Broeckhuizen maakte deel uit van een executiepeloton. Begin 1946 vertelde hij dat hij in het najaar van 1944 een telefoontje kreeg van Kotalla, die hem opdroeg om zich meteen te melden. Hij moest zijn karabijn meebrengen. Broeckhuizen liet zijn administratieve werkzaamheden in de steek en ging naar de hoofdwacht van het P.D.A. Daar aangekomen zag hij 9 gevangenen die stonden aangetreden. Volgens Broeckhuizen droegen zij burgerkleding. Op bevel van Kotalla moesten hij en een aantal andere kampbewakers de gevangenen begeleiden naar een bosje achter de boerderij van het P.D.A. Op de plaats waar de executie plaats zou vinden was al een graf gegraven. Broeckhuizen wist niet wie de kuil had gemaakt. Hij vertelt in het proces-verbaal dat de gevangenen in twee groepen werden neergeschoten, en dat hij onderdeel van het vuurpeloton was. Het peloton stond ongeveer 15 meter van de gevangenen af en terwijl de eerste groep werd neergeschoten werd de tweede groep op afstand gehouden. Daarna kwam de tweede groep aan de beurt. De gevangenen werden niet geblinddoekt en Broeckhuizen kon zich ook niet herinneren of de mannen was gevraagd of ze geblinddoekt wilden worden. Hij wist nog wel dat Kotalla zich erg bruut had gedragen tijdens de executies. Toen de eerste groep was neergeschoten werden de lichamen eerst in de kuil gelegd. Pas daarna werd de tweede groep geëxecuteerd. Broeckhuizen heeft ook gezien dat sommige gevangenen nog een nekschot kregen. Onder de gevangenen was een oude man die slecht ter been was. Pas later hoorde Broeckhuizen dat het om een predikant was gegaan (dominee De Rijper). Na de terechtstelling moesten Broeckhuizen en de andere bewakers die betrokken waren, de slachtoffers begraven. Toen dit was gebeurd ging Broeckhuizen terug naar zijn kamer waar hij op bed ging liggen. Naast dominee De Rijper waren ook zijn twee zonen onder de terechtgestelden.

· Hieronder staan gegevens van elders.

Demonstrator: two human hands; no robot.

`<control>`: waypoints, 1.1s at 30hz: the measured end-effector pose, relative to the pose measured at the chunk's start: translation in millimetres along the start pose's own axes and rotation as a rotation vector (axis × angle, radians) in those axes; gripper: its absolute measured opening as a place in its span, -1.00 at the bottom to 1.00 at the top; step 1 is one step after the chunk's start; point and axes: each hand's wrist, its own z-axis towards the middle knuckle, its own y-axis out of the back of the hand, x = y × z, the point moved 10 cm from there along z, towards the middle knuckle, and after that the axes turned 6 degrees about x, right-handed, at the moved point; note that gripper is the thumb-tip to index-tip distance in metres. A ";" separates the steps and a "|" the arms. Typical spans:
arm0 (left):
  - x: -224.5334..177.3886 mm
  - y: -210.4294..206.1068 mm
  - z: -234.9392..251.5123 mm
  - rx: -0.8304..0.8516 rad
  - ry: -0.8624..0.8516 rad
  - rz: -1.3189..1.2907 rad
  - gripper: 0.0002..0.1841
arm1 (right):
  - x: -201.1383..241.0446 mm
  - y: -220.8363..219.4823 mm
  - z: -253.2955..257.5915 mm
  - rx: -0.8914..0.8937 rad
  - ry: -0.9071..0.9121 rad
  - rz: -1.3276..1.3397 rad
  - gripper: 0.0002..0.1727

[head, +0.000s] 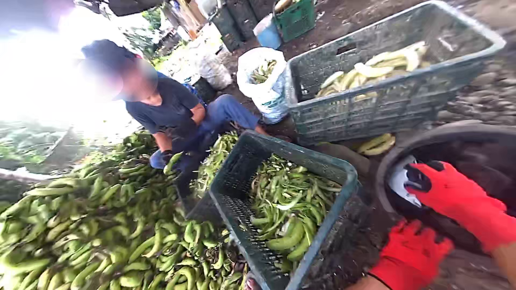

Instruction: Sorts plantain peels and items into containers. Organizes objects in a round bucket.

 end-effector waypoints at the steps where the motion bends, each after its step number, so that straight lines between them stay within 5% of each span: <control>1: 14.9 -0.9 -0.5 -0.084 -0.014 0.086 -0.55 | -15.3 17.1 -5.0 -0.081 -0.018 0.027 -0.53; 3: 24.9 -11.5 -3.4 -0.068 -0.016 0.151 -0.54 | -47.1 53.1 -33.1 -0.222 -0.163 0.021 -0.65; 6: 28.4 -32.3 3.3 0.122 0.007 0.115 -0.47 | -84.2 72.9 -60.3 -0.272 -0.390 -0.069 -0.57; 11: 22.9 -32.3 2.8 0.135 -0.006 0.120 -0.49 | 1.4 75.6 -69.3 -0.236 -0.175 -0.245 -0.28; 14: 21.0 -29.1 4.1 0.200 0.007 0.138 -0.46 | 56.8 16.8 -59.8 0.059 0.106 -0.265 -0.37; 16: 20.9 -30.5 5.2 0.206 0.002 0.126 -0.46 | 35.1 -35.1 -40.9 0.273 0.081 -0.367 -0.06; 19: 19.7 -35.3 4.1 0.210 -0.011 0.104 -0.45 | -8.7 -62.9 -14.2 0.289 -0.095 -0.471 0.23; 24: 13.9 -36.3 -2.0 0.152 0.014 0.038 -0.56 | -12.9 -85.4 15.8 0.116 -0.212 -0.419 -0.32; 30: 14.8 -25.8 8.8 0.175 0.061 -0.012 -0.56 | 2.4 -83.2 36.2 0.256 -0.202 -0.547 -0.47; 33: 8.7 -28.6 11.9 0.271 0.018 0.044 -0.46 | 5.9 -50.3 21.1 0.278 -0.219 -0.463 -0.21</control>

Dit was een van de vele executies in het kamp, en hoewel de aantallen per keer verschilden was de werkwijze meestal hetzelfde. Vaak had Kotalla het commando, soms deed kampcommandant Berg dit ook zelf. Na de oorlog werden de 9 lijken in het bosje achter de boerderij opgegraven (graf II) en naar aanleiding van deze vondst werd kampbewaker van der Neut verhoord door rechercheur van der Beukel. Op 23 februari 1946 vertelde van der Neut dat hij in opdracht van Kotalla deel had uitgemaakt van het vuurpeloton. Hij bevestigde ook dat er een predikant onder de gevangenen was.

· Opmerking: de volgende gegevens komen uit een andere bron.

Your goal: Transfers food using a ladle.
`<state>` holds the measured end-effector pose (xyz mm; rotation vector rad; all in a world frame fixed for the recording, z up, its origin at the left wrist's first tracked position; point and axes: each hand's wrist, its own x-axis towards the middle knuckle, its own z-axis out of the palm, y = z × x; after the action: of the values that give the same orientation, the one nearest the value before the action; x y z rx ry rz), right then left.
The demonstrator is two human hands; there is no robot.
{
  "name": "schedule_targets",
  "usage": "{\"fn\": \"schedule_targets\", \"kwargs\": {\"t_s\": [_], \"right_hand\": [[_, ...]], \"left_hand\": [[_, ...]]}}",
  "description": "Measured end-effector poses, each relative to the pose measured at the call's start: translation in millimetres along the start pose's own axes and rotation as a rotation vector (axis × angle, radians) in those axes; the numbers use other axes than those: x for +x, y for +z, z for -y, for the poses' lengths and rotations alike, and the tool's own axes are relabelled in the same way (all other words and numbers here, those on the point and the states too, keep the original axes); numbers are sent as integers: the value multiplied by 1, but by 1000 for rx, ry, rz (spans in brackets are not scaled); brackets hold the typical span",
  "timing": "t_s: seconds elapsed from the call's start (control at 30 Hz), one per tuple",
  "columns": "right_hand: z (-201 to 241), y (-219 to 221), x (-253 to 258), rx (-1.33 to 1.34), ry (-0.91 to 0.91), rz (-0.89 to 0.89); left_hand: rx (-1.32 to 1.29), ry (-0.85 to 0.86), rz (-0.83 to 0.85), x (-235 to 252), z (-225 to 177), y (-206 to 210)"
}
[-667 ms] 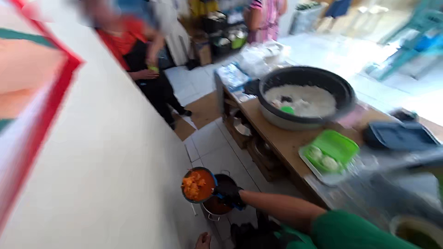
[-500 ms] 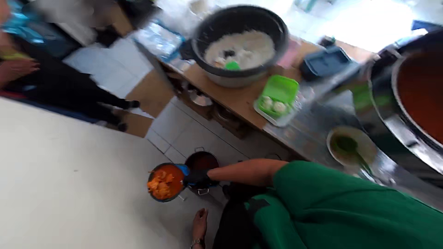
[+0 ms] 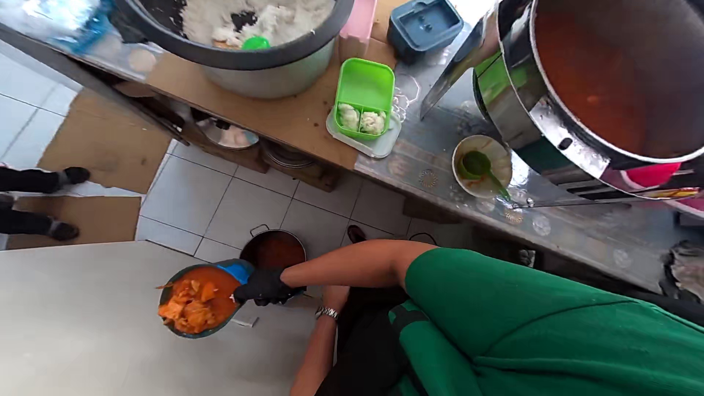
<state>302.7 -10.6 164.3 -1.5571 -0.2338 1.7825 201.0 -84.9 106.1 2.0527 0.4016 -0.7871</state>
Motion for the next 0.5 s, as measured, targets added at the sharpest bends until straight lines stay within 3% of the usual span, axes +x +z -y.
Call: {"fn": "schedule_targets", "kwargs": {"t_s": [0.13, 0.17, 0.2, 0.27, 0.3, 0.37, 0.43, 0.5], "right_hand": [[-3, -18, 5, 40, 3, -25], [-2, -23, 5, 35, -8, -28], [-2, -29, 6, 30, -16, -28], [-4, -39, 8, 12, -16, -45], [-5, -44, 8, 5, -16, -57], [-7, -52, 12, 10, -10, -75], [-8, -60, 16, -7, -8, -94], [-6, -69, 14, -7, -9, -123]], "left_hand": [[289, 34, 505, -3, -78, 1], [288, 176, 562, 3, -81, 7], [183, 406, 505, 23, -78, 28], [-246, 1039, 198, 106, -89, 114], [-489, 1008, 269, 123, -136, 129], [-670, 679, 364, 118, -220, 117], [-635, 471, 315, 127, -260, 121], [-570, 447, 288, 145, -278, 129]]}}
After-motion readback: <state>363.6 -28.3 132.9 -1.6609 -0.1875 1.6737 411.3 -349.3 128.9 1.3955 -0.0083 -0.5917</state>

Van der Neut bevestigde de toedracht die eerder ook Broeckhuizen had geschilderd, en hij voegde er aan toe dat de tweede groep op 20 meter afstand met het gezicht op de grond moest gaan liggen, terwijl de eerste groep werd geëxecuteerd. De tweede groep kon dus niet zien wat er gebeurde, maar kon wel de vuursalvo horen. Hij gaf aan dat er karabijnen waren gebruikt en ook hij wist niet wie het graf, dat al klaar lag, had gegraven. Van der Neut vertelde verder dat het vuurpeloton uit 8 personen had bestaan, inclusief hemzelf en Kotalla, die de leiding had.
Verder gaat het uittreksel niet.